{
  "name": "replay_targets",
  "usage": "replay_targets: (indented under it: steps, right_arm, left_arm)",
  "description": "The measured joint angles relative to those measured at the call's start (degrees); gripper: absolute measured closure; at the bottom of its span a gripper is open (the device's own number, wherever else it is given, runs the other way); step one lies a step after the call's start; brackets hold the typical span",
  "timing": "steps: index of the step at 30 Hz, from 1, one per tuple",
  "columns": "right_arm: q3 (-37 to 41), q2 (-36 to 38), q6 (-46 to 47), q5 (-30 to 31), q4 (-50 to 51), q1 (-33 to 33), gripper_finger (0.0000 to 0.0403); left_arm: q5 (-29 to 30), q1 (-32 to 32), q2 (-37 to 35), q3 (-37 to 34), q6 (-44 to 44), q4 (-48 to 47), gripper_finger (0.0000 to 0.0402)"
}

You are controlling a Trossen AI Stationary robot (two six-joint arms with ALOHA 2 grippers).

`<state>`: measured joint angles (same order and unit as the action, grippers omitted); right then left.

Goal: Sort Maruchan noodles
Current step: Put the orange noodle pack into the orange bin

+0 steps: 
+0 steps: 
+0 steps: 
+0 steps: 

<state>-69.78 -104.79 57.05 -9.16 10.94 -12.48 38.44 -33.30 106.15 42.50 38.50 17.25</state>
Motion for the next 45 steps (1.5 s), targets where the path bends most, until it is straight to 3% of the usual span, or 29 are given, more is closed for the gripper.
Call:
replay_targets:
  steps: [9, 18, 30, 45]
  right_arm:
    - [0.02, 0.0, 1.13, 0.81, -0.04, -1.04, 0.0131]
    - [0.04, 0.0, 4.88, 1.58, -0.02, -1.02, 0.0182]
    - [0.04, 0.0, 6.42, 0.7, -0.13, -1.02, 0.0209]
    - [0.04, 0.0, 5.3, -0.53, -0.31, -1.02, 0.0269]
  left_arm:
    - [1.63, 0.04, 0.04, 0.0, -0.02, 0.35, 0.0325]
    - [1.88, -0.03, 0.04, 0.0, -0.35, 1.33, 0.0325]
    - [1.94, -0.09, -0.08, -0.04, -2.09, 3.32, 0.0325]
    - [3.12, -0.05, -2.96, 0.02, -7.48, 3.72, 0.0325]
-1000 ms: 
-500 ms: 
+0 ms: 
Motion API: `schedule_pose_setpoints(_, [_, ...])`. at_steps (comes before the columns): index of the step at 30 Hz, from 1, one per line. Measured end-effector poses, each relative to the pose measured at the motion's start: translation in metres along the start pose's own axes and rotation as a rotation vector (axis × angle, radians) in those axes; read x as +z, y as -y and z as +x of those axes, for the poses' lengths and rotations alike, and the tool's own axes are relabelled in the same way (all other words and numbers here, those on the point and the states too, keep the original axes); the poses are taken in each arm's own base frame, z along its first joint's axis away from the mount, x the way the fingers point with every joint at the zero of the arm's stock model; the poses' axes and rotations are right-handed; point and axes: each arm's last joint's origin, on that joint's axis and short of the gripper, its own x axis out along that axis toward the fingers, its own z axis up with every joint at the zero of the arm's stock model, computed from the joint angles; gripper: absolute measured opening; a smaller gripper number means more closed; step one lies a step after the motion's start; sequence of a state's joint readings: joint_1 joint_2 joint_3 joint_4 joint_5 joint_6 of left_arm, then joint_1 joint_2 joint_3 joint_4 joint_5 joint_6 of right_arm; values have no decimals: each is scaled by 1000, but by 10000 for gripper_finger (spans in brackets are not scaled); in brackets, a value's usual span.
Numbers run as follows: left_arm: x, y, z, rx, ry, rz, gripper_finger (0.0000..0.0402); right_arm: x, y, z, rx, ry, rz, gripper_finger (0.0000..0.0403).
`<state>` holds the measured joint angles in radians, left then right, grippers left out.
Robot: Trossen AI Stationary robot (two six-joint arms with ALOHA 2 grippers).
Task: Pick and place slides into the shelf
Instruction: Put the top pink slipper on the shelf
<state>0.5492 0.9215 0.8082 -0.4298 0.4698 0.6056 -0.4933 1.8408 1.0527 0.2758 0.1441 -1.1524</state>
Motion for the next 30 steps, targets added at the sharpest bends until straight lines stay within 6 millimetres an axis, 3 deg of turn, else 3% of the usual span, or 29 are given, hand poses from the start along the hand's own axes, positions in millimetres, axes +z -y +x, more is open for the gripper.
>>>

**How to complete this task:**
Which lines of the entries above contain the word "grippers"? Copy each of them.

**Solution to this task:**
You are controlling a Trossen AI Stationary robot (two six-joint arms with ALOHA 2 grippers).
`<state>`: measured joint angles (same order and unit as the action, grippers omitted); right then left.
`<state>` holds the measured joint angles in radians, left then right, grippers left out.
Robot: Trossen AI Stationary robot (two six-joint arms with ALOHA 2 grippers).

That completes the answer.